Pull every line containing "keys" from the data.

[Start of section]

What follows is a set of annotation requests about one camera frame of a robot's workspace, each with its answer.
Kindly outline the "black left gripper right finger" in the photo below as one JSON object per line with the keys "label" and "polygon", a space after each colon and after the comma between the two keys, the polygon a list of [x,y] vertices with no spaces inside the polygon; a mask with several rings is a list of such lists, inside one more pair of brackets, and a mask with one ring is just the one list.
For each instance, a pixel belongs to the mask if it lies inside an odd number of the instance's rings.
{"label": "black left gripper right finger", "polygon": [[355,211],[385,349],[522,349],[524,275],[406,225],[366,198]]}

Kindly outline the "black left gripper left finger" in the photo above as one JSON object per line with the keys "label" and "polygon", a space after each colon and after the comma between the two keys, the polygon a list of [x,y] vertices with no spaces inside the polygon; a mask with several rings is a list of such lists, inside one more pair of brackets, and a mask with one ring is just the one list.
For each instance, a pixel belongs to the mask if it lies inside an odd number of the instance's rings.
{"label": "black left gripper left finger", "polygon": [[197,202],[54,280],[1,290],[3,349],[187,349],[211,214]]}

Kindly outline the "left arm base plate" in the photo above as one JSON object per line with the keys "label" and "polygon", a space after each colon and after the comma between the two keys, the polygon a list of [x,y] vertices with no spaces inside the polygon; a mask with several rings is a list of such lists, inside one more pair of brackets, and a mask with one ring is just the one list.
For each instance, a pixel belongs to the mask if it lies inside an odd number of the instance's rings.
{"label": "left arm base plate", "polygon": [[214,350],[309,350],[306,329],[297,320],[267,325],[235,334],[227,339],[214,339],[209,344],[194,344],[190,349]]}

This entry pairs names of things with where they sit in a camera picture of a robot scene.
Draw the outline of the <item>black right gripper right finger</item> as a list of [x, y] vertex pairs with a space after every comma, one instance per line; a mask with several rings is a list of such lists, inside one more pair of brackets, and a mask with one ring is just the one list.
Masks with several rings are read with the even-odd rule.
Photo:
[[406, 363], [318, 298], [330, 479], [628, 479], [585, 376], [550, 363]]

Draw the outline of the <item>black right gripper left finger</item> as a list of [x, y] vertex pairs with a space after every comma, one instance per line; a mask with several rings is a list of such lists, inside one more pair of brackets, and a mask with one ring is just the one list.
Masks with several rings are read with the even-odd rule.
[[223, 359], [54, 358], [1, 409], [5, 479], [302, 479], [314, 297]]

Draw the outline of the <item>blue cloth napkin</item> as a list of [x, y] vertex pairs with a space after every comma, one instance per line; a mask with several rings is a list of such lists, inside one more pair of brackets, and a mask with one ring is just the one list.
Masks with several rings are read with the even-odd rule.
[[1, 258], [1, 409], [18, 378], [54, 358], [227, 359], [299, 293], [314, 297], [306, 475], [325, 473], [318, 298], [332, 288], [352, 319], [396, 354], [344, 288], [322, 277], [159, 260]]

[End of section]

Written answer =>
Kindly outline the "black left gripper right finger" in the photo below as one JSON object per line with the keys "label" and "polygon", a space after each colon and after the comma between the two keys, the polygon a list of [x,y] vertices with no spaces inside the polygon; a mask with several rings is a list of such lists, inside one more pair of brackets, and a mask with one ring is just the one list.
Kindly outline the "black left gripper left finger" in the photo above as one JSON object per line with the keys "label" and "polygon", a space after each colon and after the comma between the two keys, the polygon a list of [x,y] vertices with no spaces inside the polygon; a mask with several rings is a list of such lists, inside one more pair of brackets, and a mask with one ring is just the one list.
Kindly outline the "left arm base plate" in the photo above as one JSON object per line with the keys "label" and "polygon", a space after each colon and after the comma between the two keys, the polygon a list of [x,y] vertices with no spaces inside the polygon; a mask with several rings is a list of such lists, inside one more pair of brackets, and a mask with one ring is just the one list.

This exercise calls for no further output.